**AIM OF THE TASK:** Across the entries below, please work out how many lines contain the string "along" and give only the number.

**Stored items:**
Start of Block

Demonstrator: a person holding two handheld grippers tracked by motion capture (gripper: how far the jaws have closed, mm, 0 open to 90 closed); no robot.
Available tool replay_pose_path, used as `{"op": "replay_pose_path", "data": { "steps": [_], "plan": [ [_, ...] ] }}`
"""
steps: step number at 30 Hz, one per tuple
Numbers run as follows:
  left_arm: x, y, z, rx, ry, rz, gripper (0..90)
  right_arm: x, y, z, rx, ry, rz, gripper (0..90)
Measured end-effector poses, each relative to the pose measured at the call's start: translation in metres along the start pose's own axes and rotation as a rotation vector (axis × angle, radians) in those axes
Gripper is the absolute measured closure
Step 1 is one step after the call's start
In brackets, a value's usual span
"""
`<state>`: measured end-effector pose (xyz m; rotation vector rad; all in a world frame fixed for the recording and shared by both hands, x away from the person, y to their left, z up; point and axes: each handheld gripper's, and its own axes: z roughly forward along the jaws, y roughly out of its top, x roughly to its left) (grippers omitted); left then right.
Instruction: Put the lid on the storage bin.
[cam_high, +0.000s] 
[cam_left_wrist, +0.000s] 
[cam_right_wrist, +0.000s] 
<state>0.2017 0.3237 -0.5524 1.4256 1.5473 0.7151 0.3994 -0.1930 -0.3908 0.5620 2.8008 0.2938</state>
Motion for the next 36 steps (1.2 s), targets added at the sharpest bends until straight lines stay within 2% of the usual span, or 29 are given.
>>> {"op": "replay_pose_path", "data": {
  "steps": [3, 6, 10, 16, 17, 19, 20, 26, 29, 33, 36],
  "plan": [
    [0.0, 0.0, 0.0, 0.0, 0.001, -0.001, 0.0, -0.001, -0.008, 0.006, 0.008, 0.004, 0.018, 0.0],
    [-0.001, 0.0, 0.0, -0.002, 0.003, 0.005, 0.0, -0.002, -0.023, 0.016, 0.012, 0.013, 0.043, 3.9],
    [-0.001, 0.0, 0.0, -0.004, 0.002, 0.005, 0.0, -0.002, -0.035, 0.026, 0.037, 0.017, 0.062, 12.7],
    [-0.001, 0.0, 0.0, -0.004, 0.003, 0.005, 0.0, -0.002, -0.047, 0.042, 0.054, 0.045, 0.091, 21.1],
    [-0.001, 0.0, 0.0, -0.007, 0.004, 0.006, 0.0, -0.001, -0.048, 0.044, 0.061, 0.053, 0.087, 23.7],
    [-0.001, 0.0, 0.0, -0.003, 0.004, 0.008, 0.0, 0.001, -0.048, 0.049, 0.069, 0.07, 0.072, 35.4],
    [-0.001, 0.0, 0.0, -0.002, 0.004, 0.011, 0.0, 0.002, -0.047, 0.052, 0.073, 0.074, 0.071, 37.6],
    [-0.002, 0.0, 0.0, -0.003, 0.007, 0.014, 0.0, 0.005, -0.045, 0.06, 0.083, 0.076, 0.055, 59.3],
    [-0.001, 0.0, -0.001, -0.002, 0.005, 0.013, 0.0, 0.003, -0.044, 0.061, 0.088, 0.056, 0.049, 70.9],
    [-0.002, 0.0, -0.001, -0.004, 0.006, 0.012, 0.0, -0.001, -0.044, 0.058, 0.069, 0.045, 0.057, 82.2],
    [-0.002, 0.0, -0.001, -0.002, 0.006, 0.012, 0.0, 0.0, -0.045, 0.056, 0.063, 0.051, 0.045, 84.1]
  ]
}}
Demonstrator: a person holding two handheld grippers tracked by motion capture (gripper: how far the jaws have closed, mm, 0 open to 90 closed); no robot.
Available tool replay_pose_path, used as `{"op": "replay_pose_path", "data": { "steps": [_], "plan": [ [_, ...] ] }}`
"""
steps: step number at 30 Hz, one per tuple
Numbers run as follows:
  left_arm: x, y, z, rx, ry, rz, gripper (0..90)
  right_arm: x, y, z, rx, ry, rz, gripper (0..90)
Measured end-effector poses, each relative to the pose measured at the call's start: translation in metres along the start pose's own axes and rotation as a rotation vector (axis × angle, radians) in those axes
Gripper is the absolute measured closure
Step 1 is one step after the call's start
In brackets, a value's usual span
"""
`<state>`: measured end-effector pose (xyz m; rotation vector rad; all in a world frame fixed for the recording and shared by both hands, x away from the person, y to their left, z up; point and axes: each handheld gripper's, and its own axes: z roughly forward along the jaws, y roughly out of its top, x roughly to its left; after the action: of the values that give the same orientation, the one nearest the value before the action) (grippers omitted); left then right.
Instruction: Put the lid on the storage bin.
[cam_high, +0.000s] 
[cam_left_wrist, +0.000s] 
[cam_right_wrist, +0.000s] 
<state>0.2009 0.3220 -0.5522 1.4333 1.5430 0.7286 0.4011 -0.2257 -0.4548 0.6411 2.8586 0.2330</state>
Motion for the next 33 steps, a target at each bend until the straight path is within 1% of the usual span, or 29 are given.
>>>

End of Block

**SOLVED PROBLEM:** 4